Additional information on the history of bong:

  1. Ancient Origins: Some of the earliest evidence of water pipe use comes from ancient Persia and Central Asia. These early versions were likely used for smoking various substances, including cannabis and opium.
  2. Spread to Africa and Asia: The use of water pipes spread to different parts of Africa and Asia over the centuries. In Africa, particularly in Ethiopia and the eastern regions, there is historical evidence of water pipe use. In Asia, it became popular in places like China and India.
  3. Variations and Evolution: Over time, the design and materials of the bong evolved. In some cultures, they were made from bamboo or ceramic, while in others, metal or glass was used.
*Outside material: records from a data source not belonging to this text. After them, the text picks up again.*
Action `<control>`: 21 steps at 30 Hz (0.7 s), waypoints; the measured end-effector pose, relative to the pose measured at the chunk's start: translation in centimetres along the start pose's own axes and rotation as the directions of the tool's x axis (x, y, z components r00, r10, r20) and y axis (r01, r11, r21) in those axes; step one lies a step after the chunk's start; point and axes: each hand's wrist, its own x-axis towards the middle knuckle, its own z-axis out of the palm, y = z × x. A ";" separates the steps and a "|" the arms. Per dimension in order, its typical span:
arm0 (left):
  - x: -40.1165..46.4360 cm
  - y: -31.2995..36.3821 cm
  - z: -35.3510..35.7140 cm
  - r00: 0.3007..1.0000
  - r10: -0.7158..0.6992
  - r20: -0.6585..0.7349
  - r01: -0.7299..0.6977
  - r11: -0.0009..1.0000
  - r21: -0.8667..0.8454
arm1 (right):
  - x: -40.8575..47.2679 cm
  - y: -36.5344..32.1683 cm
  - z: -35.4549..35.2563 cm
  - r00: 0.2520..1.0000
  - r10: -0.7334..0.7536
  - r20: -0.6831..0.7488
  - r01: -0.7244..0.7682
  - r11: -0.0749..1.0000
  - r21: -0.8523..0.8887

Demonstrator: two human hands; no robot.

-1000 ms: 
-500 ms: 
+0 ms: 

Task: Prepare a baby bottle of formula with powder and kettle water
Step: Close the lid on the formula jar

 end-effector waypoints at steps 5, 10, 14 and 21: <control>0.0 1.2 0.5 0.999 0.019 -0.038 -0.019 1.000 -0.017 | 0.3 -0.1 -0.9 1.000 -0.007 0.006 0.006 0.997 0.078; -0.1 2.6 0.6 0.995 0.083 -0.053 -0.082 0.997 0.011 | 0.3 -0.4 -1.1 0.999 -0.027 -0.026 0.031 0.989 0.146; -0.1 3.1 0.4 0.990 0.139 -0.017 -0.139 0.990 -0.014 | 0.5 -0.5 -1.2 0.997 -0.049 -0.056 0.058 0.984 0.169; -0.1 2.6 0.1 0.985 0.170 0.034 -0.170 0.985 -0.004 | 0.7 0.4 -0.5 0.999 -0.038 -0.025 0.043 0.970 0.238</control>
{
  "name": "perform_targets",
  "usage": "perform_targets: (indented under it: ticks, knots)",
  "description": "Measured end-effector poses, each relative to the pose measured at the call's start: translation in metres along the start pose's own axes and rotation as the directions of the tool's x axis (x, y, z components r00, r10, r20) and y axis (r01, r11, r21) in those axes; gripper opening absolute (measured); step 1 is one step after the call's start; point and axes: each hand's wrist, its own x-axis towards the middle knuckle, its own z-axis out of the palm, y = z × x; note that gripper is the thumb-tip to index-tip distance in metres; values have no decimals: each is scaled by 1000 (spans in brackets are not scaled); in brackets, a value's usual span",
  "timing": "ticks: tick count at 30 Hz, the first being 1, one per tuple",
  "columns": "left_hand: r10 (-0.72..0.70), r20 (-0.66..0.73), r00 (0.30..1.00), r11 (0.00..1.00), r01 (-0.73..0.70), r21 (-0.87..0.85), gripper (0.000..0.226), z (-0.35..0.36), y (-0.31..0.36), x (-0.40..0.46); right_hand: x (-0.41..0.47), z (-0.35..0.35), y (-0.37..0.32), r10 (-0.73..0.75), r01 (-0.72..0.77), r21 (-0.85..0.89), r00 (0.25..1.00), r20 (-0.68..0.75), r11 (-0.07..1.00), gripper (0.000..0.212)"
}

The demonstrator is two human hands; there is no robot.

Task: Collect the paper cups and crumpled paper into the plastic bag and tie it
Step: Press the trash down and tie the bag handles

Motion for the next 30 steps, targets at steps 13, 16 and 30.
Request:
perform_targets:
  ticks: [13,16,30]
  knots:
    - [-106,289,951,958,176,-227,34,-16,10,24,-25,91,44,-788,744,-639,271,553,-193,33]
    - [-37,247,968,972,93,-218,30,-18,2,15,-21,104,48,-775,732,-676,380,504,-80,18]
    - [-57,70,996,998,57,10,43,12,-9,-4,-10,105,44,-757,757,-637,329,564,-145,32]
  4. Modern Bong: The modern bong, as it is known today, particularly those made of glass and featuring a more sophisticated filtration system, evolved significantly during the 20th century. This evolution was partly driven by the counterculture movements of the 1960s and 1970s in the United States and Europe.
  5. No Single Inventor: Given its ancient origins and gradual evolution over centuries, it is not accurate to attribute the invention of the bong to a single person or a specific time period. Instead, it is a product of a long historical process involving various cultures and innovations.
  6. Cultural Significance: The bong has not only been a smoking device but also a cultural artifact, reflecting the customs, art, and practices of the societies that used it.


If you want to know who invented the bong, there is no clear-cut answer for that since there were discoveries of bongs going back to the BC era in Asia, Africa, and what is now Russia. However, when pot and glass were popular during the hippie era, a modern-day bongioneer named Bob Snodgrass invented the glass bong. The establishment of the fuming process happened because of Snodgrass too. For many decades, bong sales boomed in many jurisdictions until 2003, when the US Government ended them. That killed the bong industry, and it started returning once many areas in North America especially legalized pot. It is one of the best businesses to enter.